2008 was “that year” for me. I wanted to pull myself up by the boot straps… but unfortunately, despite loving Jesus and my children with all my heart, and willing my heart to be joyful — I had a bad case of the blues.
Usually, I love Christmas but in 2008… I just wanted to curl up and let it pass me by.
If you’re so blessed that you’ve never experienced a truly blue Christmas, let me help you understand. It doesn’t mean somebody doesn’t have faith, or that they don’t love and trust Jesus. Their heart might even be bursting with the Joy of the Lord. It’s a condition way beyond fake it til you make it, and it’s nothing like the indifference of bah humbug.
Many of these dear blue Christians care very deeply about the true meaning of Christmas. They are simultaneously in a season of long-suffering — fighting illness, loneliness, grief or any number of scenarios of brokenness. They, like us, are the hurting, weak sinners that the Christ child came to save and redeem.
But this Christmas — they can’t quite make themselves celebrate the way the world wants us to — the way we’ve grown so accustomed to. The warm, familiar scenes depicted in the art of Norman Rockwell and Thomas Kincade feel far away. They are taunted by wrapping paper, store windows and the songs and carols blasting from every retail speaker. They are outsiders in a world smitten with “Christmas spirit,” and it hurts.
Maybe you’re buying your tree and decorating while the gangs all here? Or visiting with family and friends? Hunting? Playing games? Watching football? It’s great and worthy to enjoy family, friends and all the festivities. But take a minute this season to think of those around you… to look behind their eyes, and ask yourself who might be experiencing Christmas as the most difficult time of the year?
One very cold morning that December of 2008, two precious sisters came to my door with two bales of pine straw, a thermos of hot chocolate and some odds and ends to build a strawman. They coaxed me out of my PJs and into the yard to decorate.
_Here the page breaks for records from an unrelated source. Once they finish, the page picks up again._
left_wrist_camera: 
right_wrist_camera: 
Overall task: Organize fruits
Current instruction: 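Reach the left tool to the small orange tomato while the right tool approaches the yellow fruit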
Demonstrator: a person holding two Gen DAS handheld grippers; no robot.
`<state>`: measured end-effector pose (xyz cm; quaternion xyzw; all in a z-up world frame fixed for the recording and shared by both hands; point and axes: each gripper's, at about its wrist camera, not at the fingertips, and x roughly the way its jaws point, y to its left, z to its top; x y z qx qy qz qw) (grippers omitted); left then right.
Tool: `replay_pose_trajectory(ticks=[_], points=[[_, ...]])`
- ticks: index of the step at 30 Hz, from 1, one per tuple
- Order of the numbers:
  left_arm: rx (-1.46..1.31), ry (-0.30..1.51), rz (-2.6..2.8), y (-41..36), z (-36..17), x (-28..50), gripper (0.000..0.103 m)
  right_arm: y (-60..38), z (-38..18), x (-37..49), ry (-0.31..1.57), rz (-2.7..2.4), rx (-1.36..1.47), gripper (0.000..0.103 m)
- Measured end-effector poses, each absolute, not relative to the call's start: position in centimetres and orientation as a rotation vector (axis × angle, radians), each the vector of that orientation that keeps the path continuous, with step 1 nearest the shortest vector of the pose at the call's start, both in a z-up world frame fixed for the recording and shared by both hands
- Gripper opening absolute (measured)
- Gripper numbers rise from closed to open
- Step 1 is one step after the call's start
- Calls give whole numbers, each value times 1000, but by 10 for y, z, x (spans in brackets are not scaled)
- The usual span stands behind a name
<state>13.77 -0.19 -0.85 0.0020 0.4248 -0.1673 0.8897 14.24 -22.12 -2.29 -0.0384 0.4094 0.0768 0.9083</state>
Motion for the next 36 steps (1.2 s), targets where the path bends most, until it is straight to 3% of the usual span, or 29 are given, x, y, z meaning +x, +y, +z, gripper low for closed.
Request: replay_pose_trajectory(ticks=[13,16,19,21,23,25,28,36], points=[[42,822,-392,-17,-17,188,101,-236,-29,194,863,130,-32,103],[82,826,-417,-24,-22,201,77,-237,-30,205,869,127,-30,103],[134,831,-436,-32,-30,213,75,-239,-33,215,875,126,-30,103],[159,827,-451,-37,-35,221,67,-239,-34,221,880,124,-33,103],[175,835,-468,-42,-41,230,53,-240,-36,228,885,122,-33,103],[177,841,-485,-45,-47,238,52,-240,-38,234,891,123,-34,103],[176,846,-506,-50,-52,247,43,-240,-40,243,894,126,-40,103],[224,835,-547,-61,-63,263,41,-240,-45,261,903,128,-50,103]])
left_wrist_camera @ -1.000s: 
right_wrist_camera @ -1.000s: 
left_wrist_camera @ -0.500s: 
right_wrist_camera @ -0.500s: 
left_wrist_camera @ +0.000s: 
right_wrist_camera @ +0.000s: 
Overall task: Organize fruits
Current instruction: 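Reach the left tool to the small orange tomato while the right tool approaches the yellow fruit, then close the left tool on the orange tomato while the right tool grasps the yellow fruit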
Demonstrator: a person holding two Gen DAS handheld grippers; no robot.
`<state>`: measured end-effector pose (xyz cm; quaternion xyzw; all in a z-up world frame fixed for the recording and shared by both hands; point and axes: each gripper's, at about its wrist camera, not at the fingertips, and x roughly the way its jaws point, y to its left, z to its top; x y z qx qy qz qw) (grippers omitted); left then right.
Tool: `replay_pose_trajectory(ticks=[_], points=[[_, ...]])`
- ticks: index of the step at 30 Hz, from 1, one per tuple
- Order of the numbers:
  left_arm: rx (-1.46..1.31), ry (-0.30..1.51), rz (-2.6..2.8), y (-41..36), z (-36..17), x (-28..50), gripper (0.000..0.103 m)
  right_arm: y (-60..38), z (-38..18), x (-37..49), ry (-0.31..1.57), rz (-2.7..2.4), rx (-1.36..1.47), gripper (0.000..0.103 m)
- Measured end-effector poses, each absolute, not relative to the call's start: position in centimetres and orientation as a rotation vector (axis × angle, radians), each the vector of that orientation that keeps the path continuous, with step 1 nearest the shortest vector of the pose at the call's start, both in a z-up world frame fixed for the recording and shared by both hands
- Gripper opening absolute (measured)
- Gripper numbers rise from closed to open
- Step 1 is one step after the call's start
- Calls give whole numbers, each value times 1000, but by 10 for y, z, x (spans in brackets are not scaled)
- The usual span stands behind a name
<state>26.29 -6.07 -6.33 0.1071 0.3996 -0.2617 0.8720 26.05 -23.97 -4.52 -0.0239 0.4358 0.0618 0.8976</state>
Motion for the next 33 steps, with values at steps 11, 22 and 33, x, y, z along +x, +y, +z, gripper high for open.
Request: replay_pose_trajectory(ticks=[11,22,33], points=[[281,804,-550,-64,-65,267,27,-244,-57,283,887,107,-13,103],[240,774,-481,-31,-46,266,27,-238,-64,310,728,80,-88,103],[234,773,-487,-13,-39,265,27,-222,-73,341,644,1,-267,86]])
There’s nothing sacred about decorating — with straw, snow, tinsel or anything else — but there was something holy and good about two people noticing my paralyzing blues, and caring enough to show up and do something out of love for me. They put skin on Jesus that day.
When I really needed it, they gave a tangible reminder of their love and of Jesus’ love. It made a big difference. Not in my faith, salvation or circumstances, but in my ability to make it through the “secular side” of Christmas. And the truth is, most of us are caught up in some of the trappings. It just feels bad if we don’t fit in enough to “do Christmas” in some of the familiar ways, even if we know Jesus and love Him with all our hearts.
Two people loving me face to face changed Christmas of 2008 for my family, by simply bringing hugs and a warm drink and leaving behind a token of love. Would you consider adding a reminder to your Christmas list to deliver some “strawmen” this year? Whatever your circumstances and creative spin calls for — give the love of Jesus to someone whose name might not be on your list — except simply as Strawman.